Bir yanda Türkiye’de zamansız sağanak yağışlar, meteorolojiden peşpeşe gelen “son dakika” uyarıları; diğer yanda Yunanistan’da 70’ten fazla insanın ölmesine neden olan orman yangınının yayılma hızı, iklim değişikliğinin artık gündelik hayatımızın bir parçası haline geldiğini bir kez daha gözler önüne serdi.

Mevsimler alt üst, ormanlar alev alev

Bilim insanları, uzun yıllardır insanlığı iklim değişikliği ile birlikte sıcak hava dalgalarının, aşırı hava olaylarının ve kuraklığın sıklık ve şiddetinin artacağına dair uyarıyor. İklim değişikliği artık kapımızda değil evimizde, gündelik hayatımızın bir parçası haline geldi. İklim değişikliğine karşı hızla harekete geçilmezse mevsimler altüst olacak, tüm bu aşırı olaylar gündelik hayatımızın değişmez bir parçası haline gelecek.
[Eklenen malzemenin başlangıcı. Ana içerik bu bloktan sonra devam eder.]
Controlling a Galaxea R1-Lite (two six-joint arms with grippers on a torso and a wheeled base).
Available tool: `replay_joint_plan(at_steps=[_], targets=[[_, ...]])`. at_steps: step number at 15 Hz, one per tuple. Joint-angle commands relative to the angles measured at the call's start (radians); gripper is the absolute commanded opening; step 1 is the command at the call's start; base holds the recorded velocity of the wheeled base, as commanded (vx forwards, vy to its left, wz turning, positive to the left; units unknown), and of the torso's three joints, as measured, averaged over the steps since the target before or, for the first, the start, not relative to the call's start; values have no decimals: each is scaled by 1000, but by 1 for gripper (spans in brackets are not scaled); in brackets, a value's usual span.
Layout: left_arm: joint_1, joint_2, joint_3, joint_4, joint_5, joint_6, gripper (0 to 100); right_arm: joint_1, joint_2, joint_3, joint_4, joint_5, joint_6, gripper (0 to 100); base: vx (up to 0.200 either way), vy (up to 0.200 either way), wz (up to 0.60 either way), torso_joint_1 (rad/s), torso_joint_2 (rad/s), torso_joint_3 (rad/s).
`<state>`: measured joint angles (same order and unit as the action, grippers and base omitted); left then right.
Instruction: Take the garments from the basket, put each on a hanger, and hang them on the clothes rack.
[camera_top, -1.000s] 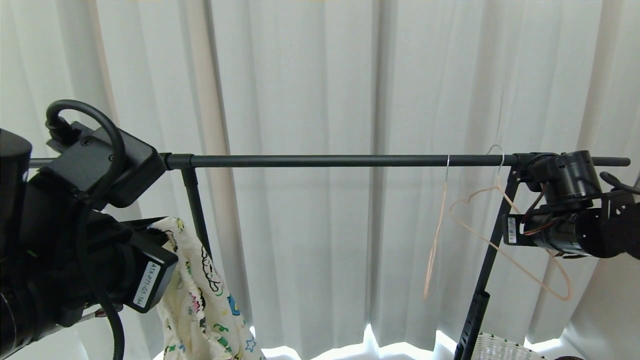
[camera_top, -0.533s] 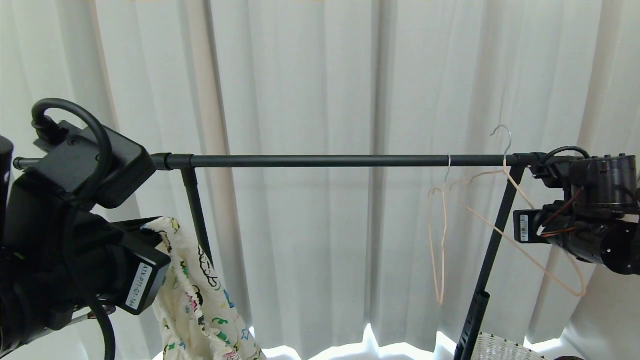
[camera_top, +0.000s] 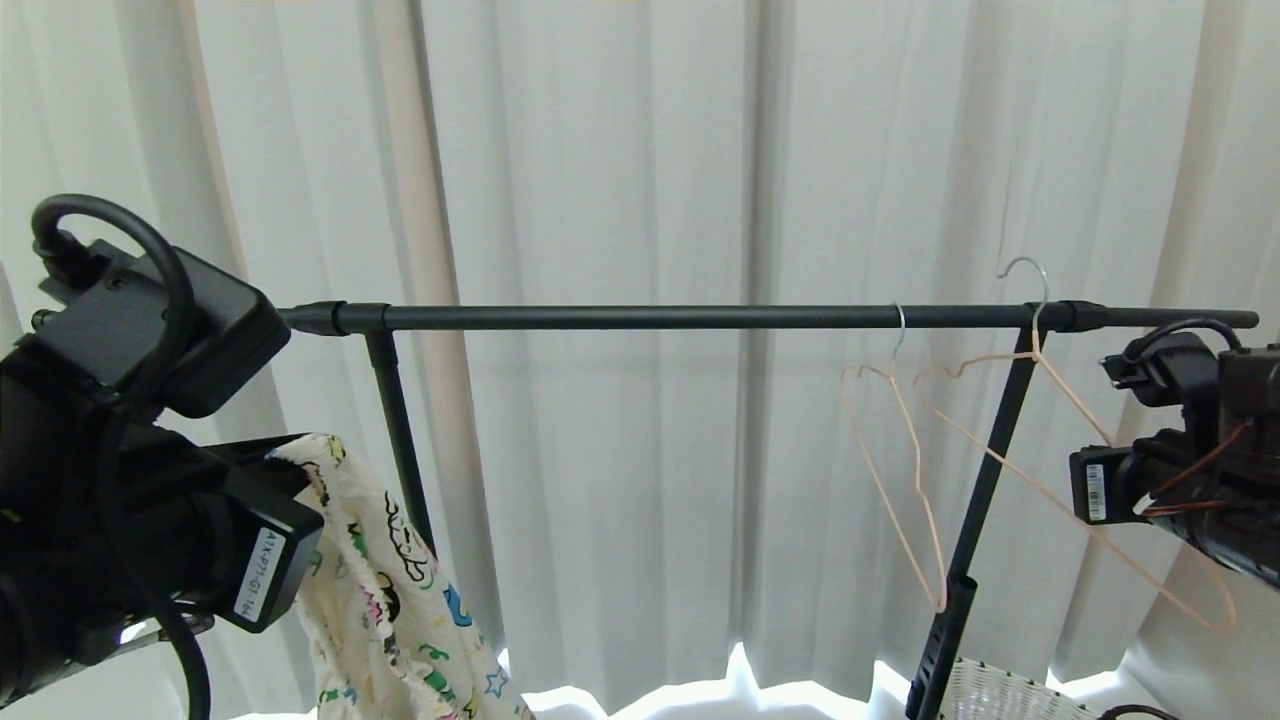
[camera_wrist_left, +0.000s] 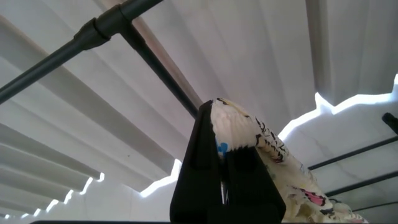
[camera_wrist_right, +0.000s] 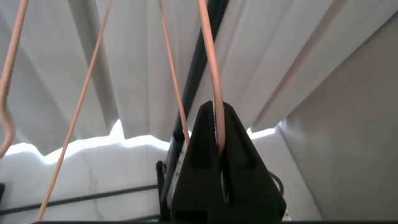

Yunanistan’da 70’ten fazla kişinin ölümüne neden olan yangının çıkış nedeni henüz netleşmese de Greenpeace Yunanistan Genel Direktörü Nikos Charalambides, eldeki verilerle yangını doğrudan iklim değişikliğine bağlamak için çok erken olduğunun fakat orman yangınlarının etkisini artıran kuraklık, güçlü rüzgar ve aşırı sıcakların iklim değişikliğinden kaynaklandığını göz ardı etmenin mümkün olmadığının altını çizdi.

Yunanistan’da yaşanan orman yangını hepimizi çok üzdü ve bazı acı gerçekleri de hatırlattı. İklim değişikliğinden en fazla etkilenecek bölgelerden biri olan Akdeniz Havzası’nda yer alan Türkiye’de de sıcak ve kurak devrenin uzunluğundaki ve şiddetindeki artışa bağlı olarak, orman yangınlarının sıklığı, etki alanı ve süresinin artabileceği öngörülüyor. Türkiye bu zenginliğine sahip çıkmalı, yatırım kararlarında öncelikle hayatı yani ormanları seçmelidir. İklim değişikliğine karşı orman varlığını güçlendirmeli ve de bu gibi risklere karşı korumalıdır.